__Work request__. Of the lines in the data below, write out exactly those from the one holding "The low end" through the one holding "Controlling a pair", both included.

__Data block__.
----------

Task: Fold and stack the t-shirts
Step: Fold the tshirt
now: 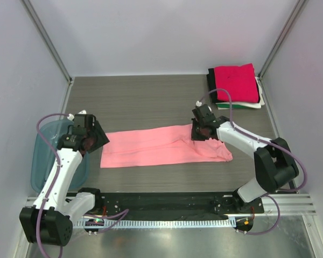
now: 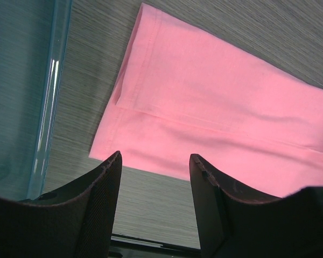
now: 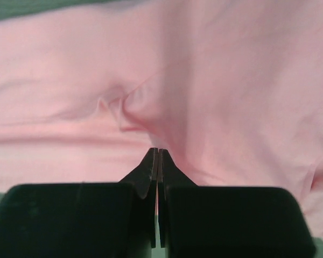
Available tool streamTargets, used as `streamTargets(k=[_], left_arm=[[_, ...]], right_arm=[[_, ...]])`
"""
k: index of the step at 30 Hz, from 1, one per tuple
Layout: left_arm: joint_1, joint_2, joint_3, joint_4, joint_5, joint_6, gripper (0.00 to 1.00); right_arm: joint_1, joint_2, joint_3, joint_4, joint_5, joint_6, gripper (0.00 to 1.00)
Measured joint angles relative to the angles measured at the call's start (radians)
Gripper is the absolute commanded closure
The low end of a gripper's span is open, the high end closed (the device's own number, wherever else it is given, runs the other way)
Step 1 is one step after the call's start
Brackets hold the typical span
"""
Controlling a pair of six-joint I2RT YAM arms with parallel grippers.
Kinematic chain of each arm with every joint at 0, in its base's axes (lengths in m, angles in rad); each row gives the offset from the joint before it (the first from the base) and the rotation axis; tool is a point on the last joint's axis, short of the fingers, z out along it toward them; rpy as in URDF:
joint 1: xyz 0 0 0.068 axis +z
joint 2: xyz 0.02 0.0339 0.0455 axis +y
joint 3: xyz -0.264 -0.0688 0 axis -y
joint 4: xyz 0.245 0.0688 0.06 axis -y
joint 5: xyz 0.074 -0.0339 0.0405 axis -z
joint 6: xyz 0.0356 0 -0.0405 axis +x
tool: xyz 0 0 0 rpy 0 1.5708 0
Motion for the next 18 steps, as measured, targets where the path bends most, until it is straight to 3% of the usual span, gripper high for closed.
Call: streamTargets(k=[1, 2, 6, 14, 18], left_arm=[[0.000, 0.000, 0.000, 0.000, 0.000, 0.000, 0.46], [0.000, 0.000, 0.000, 0.000, -0.001, 0.000, 0.45], [0.000, -0.002, 0.000, 0.000, -0.002, 0.000, 0.45], [-0.004, 0.024, 0.000, 0.013, 0.002, -0.002, 0.46], [-0.069, 0.143, 0.018, 0.035, -0.004, -0.011, 0.46]], right_arm=[[0.016, -0.030, -0.022, 0.000, 0.002, 0.009, 0.95], [0.034, -0.058, -0.045, -0.004, 0.005, 0.019, 0.82], [0.093, -0.121, -0.132, -0.016, 0.005, 0.058, 0.57], [0.130, -0.227, -0.192, -0.045, 0.001, 0.076, 0.46], [0.094, -0.280, -0.170, -0.043, 0.020, 0.085, 0.45]])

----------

__Task output__.
The low end of a gripper's span is open, the high end closed (the device's own number, wherever else it is given, runs the other way)
Step 1 is one step after the call's start
Brackets hold the typical span
"""
Controlling a pair of six-joint I2RT YAM arms with parallel grippers.

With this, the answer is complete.